If you want a fun car but you don't want to blow a ton of money on fuel, you're spoiled for choice right now. Here are a number of genuinely fun cars that'll get 30 mpg or better on the highway, as certified by the EPA.
The Focus ST makes for a great all-rounder, and not just because it's got a practical hatchback body. On the highway you can achieve 30 MPG with that 252-horsepower 2.0-liter inline four—if you keep your foot out of it, that is. Tough considering how fun this thing is to drive quickly.
Under its pretty skin, the Audi TT is basically an all-wheel-drive GTI. The extra weight of the AWD system means the TT can't match the GTI's 34-mpg highway fuel economy, but it still offers a great mix of performance and economy
Like the Chevrolet Camaro, the Ford Mustang offers a turbocharged four-cylinder option for buyers who want more fuel efficiency. Ford's four-cylinder offers more power than the Chevy, though, bringing 310 horsepower and 320 lb-ft of torque to the party. For a pony car that can hit 30 mpg on the highway, that's impressive.
You can have your Jaguar XE with a super-efficient four-cylinder diesel, or even a four-cylinder gas engine, but why bother when the V6 still gets 30 mpg on the highway? It's basically the same 340-hp supercharged V6 used in the F-Type. Of course, you'll have to be very careful to get that sort of fuel mileage with this engine.
The Camaro SS is undeniably awesome, and if you get the automatic, that big V8 will do 28 mpg on the highway. Drivers looking for more fuel-efficient fun can eke out an extra three miles per gallon if they opt for the base engine, a 2.0-liter turbocharged four-cylinder. It makes 275 horsepower and 295 lb-ft of torque, good for 0-60 in 5.4 seconds, and 31 mpg highway.

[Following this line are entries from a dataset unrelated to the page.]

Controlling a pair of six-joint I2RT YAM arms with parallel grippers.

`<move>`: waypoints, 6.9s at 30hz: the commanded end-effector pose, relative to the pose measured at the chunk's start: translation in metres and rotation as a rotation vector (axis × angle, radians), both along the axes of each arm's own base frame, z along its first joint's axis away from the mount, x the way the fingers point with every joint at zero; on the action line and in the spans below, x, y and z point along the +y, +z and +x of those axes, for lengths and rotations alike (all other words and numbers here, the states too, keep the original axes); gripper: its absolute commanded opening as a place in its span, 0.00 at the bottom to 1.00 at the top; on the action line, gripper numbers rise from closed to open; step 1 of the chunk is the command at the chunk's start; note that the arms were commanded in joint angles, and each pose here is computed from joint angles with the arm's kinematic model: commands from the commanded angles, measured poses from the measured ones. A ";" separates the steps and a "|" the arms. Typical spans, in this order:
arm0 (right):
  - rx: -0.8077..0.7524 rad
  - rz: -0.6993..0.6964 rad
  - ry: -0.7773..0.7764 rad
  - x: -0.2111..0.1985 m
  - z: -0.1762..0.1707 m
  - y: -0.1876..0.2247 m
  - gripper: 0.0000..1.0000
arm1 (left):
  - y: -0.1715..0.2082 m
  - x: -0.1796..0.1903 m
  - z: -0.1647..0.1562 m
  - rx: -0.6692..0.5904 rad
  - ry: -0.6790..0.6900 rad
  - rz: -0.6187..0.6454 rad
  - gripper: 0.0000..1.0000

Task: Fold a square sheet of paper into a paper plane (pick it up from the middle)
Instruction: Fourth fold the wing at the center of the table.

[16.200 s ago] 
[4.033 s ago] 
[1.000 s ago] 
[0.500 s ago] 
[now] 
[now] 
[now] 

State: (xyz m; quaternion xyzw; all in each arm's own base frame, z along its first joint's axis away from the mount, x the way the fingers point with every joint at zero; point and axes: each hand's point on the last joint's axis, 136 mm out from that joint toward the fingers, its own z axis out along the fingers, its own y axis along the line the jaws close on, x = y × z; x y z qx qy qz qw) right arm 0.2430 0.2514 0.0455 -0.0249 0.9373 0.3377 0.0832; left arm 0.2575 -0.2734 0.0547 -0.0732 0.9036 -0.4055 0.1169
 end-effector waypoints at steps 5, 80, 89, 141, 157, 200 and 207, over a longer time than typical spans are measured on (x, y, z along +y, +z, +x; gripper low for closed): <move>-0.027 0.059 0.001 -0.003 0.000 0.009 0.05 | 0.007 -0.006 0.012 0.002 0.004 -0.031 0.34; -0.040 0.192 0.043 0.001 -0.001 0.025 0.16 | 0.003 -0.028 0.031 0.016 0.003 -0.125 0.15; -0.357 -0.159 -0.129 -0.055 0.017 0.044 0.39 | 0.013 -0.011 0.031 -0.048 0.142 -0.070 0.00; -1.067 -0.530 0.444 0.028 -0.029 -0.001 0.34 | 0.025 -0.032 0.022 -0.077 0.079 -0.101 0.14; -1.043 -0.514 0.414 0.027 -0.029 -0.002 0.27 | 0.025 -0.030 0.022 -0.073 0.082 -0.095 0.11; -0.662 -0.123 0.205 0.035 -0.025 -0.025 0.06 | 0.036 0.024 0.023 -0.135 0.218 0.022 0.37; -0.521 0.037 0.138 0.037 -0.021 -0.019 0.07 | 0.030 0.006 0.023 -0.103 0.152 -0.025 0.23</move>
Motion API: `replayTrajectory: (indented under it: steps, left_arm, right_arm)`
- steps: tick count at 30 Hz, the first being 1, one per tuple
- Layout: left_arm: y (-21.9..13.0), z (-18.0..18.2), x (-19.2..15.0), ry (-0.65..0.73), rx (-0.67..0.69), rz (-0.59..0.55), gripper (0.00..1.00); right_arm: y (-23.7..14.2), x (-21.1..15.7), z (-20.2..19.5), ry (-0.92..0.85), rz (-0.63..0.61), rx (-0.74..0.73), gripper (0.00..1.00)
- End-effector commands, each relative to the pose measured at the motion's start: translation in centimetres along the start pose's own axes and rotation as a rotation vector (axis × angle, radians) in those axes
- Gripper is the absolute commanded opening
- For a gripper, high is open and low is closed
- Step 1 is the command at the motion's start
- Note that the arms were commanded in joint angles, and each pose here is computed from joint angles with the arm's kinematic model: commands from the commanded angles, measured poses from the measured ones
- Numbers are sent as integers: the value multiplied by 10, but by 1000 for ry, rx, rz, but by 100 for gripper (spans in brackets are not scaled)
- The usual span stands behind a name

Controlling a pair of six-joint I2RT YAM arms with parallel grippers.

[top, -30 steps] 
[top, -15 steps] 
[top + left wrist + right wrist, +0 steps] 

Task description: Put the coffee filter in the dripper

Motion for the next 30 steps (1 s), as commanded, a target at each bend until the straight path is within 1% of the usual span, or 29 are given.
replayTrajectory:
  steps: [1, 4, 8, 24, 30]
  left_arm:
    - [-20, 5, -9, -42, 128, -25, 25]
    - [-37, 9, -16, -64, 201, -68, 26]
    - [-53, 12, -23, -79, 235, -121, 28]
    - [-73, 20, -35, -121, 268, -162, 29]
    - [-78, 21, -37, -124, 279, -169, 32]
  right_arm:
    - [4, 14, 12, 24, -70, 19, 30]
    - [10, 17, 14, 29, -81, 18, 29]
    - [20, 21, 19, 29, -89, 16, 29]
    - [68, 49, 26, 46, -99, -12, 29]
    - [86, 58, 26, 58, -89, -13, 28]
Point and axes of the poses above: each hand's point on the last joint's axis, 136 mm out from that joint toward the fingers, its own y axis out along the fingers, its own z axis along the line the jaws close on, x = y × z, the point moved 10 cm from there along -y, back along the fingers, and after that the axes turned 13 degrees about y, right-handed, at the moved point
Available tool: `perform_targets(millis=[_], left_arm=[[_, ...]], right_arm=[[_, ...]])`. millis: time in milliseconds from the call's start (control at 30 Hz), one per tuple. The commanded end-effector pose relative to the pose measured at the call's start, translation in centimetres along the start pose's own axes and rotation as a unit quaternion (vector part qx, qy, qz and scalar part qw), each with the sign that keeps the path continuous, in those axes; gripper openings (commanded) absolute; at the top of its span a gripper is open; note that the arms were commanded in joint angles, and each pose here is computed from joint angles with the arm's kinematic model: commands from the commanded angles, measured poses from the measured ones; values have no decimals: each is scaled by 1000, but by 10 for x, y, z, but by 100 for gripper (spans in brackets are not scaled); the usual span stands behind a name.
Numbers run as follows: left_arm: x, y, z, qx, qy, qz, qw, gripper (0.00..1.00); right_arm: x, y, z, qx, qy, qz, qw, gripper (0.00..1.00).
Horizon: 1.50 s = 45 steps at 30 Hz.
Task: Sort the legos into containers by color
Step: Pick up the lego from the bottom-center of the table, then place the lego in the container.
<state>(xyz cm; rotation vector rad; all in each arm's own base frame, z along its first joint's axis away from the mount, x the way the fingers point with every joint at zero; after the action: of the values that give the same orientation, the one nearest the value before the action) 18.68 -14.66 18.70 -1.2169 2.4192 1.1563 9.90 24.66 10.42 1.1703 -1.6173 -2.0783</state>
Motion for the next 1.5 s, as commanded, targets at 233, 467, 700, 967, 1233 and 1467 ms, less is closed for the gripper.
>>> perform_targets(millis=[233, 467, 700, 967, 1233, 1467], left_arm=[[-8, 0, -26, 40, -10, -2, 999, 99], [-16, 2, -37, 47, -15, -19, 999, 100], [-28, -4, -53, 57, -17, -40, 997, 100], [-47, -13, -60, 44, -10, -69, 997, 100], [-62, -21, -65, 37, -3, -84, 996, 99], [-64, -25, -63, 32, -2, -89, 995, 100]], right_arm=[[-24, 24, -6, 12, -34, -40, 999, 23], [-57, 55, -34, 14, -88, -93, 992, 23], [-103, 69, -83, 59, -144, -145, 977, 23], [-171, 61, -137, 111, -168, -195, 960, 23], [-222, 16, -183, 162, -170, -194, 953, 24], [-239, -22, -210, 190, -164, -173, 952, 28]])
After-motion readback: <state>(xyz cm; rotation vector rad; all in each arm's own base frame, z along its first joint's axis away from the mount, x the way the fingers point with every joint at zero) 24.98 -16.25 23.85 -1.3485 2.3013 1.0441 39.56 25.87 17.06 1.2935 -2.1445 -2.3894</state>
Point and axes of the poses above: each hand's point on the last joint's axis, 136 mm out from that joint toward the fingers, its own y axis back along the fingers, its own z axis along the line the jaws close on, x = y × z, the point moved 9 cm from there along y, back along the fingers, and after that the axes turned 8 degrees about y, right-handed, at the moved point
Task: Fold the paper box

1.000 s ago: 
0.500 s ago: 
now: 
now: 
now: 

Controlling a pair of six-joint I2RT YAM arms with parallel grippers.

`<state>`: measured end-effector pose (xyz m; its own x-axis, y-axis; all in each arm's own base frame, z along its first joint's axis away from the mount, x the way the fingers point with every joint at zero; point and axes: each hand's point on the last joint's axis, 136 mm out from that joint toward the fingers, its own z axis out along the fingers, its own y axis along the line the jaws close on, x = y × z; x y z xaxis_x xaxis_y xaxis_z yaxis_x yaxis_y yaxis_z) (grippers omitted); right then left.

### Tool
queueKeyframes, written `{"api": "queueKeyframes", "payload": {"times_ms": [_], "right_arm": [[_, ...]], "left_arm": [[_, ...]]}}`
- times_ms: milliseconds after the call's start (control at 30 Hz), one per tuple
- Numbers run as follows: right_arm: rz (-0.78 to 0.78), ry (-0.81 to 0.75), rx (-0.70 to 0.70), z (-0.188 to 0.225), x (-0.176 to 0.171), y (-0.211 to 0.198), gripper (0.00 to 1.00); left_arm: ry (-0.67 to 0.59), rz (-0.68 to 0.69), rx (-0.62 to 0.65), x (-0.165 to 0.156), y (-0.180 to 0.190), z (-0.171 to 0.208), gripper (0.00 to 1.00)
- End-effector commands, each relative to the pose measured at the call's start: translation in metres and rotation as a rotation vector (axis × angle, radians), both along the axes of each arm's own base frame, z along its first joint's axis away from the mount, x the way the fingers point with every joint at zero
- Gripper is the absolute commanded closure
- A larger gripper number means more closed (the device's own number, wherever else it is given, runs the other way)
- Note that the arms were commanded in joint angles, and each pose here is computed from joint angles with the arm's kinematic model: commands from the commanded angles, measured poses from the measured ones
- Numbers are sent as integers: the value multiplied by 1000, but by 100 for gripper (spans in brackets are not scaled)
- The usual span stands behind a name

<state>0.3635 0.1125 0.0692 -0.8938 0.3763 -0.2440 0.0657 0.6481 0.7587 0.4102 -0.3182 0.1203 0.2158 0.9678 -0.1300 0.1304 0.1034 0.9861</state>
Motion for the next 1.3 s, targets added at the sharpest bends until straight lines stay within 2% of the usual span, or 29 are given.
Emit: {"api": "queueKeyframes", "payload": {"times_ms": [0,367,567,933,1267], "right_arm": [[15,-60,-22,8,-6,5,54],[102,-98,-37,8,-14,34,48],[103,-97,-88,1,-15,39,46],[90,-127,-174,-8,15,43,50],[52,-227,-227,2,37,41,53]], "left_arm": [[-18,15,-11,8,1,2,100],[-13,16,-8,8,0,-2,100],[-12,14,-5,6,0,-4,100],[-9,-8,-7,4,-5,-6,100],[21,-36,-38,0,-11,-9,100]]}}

For 2018, Honda was nice enough to take the Civic Type R's turbo 2.0-liter engine and drop it into the Accord—it's even available with a manual transmission. Not only that, it's able to get 32 MPG on the highway. Not bad Honda, not bad.
Amazingly, a rear-wheel drive six-cylinder BMW 3-Series can do 32 mpg on the highway, if you don't bury your foot too often. That's amazing for a 320-hp car that's a hoot on a twisty backroad.
Toyota and Subaru took a classic sports-car approach to creating the 86 and BRZ. They make a "mere" 205 horsepower, but pair it with a light, nimble chassis. With the automatic, you'll get around 34 mpg on the highway too. You give up some fuel efficiency with the manual transmission, but we think it's worth the trade.
Obviously no one is going to look at the Fiat 500, even in Abarth guise, and think it's a gas guzzler. It looks every bit like the fuel-efficient city car it is. But when you hear its raucous, uncorked exhaust note, you'll realize this isn't the economy version. If you opt for the manual transmission, the Abarth version of the 500 gets a respectable 33 mpg highway.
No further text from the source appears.